Mordsgaudi: Goldiger Besuch vom Zornbinkerl

Lexikon | NS | aus FALTER 08/16 vom 24.02.2016

Was macht die Märchenfigur, wenn sie der Zorn übermannt? Schnell in ein Papiersackerl schnaufen, damit nichts Schlimmeres passiert. In "Rumpelstilzchen. Gleich zerreißt es mich!" im Rabenhof tritt das titelgebende Männlein mit roter Zipfelmütze und hässlichen Beulen am ganzen Körper auf. Gleich zu Beginn des Stücks möchte es schon platzen ob der Gemeinheit der anderen Kinder, die aus dem Off seinen Namen als "Pumpelpilzchen" oder "Tumpelhilzchen" verspotten. "Aus, Schluss, Ende, Gelände", das lässt sich der von Sebastian Pass urkomisch gespielte Wicht nimmer gefallen und wandert aus. Der Zufall führt ihn in die Heimat von Müllermeister Müller und seiner unerschrockenen Tochter Liselotte.

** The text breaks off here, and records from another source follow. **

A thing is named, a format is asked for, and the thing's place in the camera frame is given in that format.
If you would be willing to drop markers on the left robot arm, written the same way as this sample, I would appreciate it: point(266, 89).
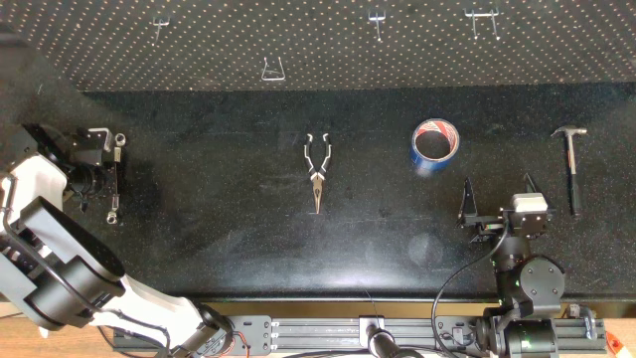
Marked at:
point(69, 258)

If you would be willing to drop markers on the small orange object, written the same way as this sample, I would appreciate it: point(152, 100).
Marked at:
point(615, 344)

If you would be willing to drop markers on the metal hook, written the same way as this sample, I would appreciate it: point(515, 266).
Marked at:
point(474, 25)
point(158, 29)
point(272, 78)
point(377, 25)

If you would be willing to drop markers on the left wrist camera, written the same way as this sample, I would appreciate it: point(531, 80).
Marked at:
point(105, 135)

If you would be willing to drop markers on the wrench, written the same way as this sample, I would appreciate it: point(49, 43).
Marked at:
point(115, 201)

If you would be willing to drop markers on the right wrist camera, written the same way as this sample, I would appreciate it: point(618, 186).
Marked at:
point(528, 203)

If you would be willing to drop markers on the hammer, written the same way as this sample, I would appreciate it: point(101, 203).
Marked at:
point(571, 154)

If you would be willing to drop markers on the mounting rail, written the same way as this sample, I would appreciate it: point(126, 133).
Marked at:
point(308, 332)

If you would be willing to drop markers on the black pegboard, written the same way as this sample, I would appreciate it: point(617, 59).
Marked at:
point(318, 50)

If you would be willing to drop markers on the black and white pliers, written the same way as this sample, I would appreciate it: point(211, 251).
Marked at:
point(317, 188)

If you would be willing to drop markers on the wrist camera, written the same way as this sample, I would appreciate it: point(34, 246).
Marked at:
point(105, 135)
point(528, 203)

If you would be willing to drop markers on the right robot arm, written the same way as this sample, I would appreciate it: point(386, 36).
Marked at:
point(539, 286)

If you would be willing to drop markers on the roll of blue tape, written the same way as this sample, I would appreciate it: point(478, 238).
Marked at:
point(422, 161)

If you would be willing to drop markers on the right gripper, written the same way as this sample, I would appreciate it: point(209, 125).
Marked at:
point(529, 223)

Und weil der Müller so ein Aufschneider ist und die Liesl so gern den Prinzen heiraten will, gibt es für Rumpelstilzchen dort auch gleich einen Job. Das Spinnen von Stroh zu Gold kommt aber teuer: Das erste Kind der zukünftigen Königin wird als Lohn für das am Ende der dritten Nacht ganz von Lametta glänzende Turmzimmer versprochen. Prinz Eduard, der sich schon beim Heiratsantrag dumm angestellt hat, ahnt nichts von der Bredouille seiner "geliesten Liebelotte". Aber gemeinsam mit seinem Schwiegerpapa kommt er dem namenlosen Babyentführer schließlich auf die Schliche.

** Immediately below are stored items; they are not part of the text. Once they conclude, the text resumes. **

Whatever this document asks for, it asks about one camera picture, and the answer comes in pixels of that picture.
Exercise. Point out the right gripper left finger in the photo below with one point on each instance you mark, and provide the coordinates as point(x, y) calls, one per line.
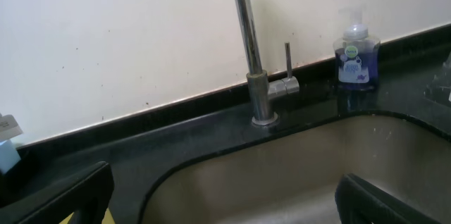
point(70, 196)

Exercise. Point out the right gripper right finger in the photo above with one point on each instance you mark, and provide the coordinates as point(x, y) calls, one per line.
point(366, 206)

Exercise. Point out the yellow cup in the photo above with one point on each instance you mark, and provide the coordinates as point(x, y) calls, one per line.
point(110, 219)

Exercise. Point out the steel sink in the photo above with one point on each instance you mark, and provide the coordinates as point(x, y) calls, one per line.
point(282, 167)

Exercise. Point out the blue soap bottle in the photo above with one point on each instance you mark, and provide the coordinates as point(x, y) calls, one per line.
point(356, 69)

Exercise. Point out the steel tap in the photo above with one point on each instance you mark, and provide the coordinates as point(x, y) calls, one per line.
point(259, 90)

Mit viel Sprachwitz und fröhlich zusammengeschusterten Kulissen haucht das Stück dem Grimm'schen Klassiker Action ein. Dafür müsste Rumpelstilzchen zwar nicht unbedingt am Lagerfeuer Pogo tanzen, aber es macht verdammt viel Spaß dem crazy Mützenkerl dabei zuzusehen. Nach so einem Energieausbruch - nah am Zerspringen -verzeiht man den von Roman Freigaßner inszenierten 80 Minuten auch den verharmlosenden Schwenk in Richtung Happy End für das Zornbinkerl.